A Daughter of the Snows eBook

This eBook from the Gutenberg Project consists of approximately 335 pages of information about A Daughter of the Snows.

Things went on after that as though nothing had happened; St. Vincent gave Bella a wide berth and seemed to have forgotten her existence.  But the Swedes went back to their end of the island, laughing at the trivial happening which was destined to be significant.

CHAPTER XXIII

Spring, smiting with soft, warm hands, had come like a miracle, and now lingered for a dreamy spell before bursting into full-blown summer.  The snow had left the bottoms and valleys and nestled only on the north slopes of the ice-scarred ridges.  The glacial drip was already in evidence, and every creek in roaring spate.  Each day the sun rose earlier and stayed later.  It was now chill day by three o’clock and mellow twilight at nine.  Soon a golden circle would be drawn around the sky, and deep midnight become bright as high noon.  The willows and aspens had long since budded, and were now decking themselves in liveries of fresh young green, and the sap was rising in the pines.

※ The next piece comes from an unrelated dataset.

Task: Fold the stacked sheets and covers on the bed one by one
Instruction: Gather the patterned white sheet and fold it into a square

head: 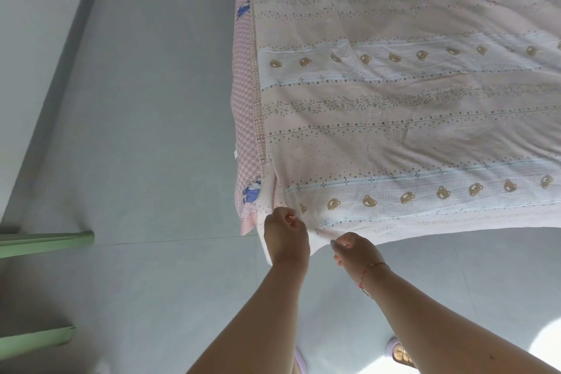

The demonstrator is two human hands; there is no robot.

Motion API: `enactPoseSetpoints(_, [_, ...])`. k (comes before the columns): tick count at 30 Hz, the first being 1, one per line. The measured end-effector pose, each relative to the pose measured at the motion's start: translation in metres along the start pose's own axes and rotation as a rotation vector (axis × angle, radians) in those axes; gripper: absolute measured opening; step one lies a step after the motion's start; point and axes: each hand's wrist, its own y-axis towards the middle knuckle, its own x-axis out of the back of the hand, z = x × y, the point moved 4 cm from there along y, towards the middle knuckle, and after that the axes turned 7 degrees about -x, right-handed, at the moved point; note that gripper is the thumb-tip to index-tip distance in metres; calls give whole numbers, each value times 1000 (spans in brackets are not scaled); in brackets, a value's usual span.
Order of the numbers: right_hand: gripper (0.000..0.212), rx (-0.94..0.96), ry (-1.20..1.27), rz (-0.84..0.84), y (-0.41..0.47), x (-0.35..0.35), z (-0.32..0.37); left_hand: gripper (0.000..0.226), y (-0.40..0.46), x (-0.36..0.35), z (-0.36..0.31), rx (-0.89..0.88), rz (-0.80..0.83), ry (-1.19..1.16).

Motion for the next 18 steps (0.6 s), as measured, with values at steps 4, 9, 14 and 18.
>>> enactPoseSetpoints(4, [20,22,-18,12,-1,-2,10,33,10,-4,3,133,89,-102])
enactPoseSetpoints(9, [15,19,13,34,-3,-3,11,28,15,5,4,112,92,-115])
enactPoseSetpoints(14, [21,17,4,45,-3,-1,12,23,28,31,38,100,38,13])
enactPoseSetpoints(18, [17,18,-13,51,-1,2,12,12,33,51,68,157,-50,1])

Mother nature had heaved her waking sigh and gone about her brief business.  Crickets sang of nights in the stilly cabins, and in the sunshine mosquitoes crept from out hollow logs and snug crevices among the rocks,—­big, noisy, harmless fellows, that had procreated the year gone, lain frozen through the winter, and were now rejuvenated to buzz through swift senility to second death.  All sorts of creeping, crawling, fluttering life came forth from the warming earth and hastened to mature, reproduce, and cease.  Just a breath of balmy air, and then the long cold frost again—­ah! they knew it well and lost no time.  Sand martins were driving their ancient tunnels into the soft clay banks, and robins singing on the spruce-garbed islands.  Overhead the woodpecker knocked insistently, and in the forest depths the partridge boom-boomed and strutted in virile glory.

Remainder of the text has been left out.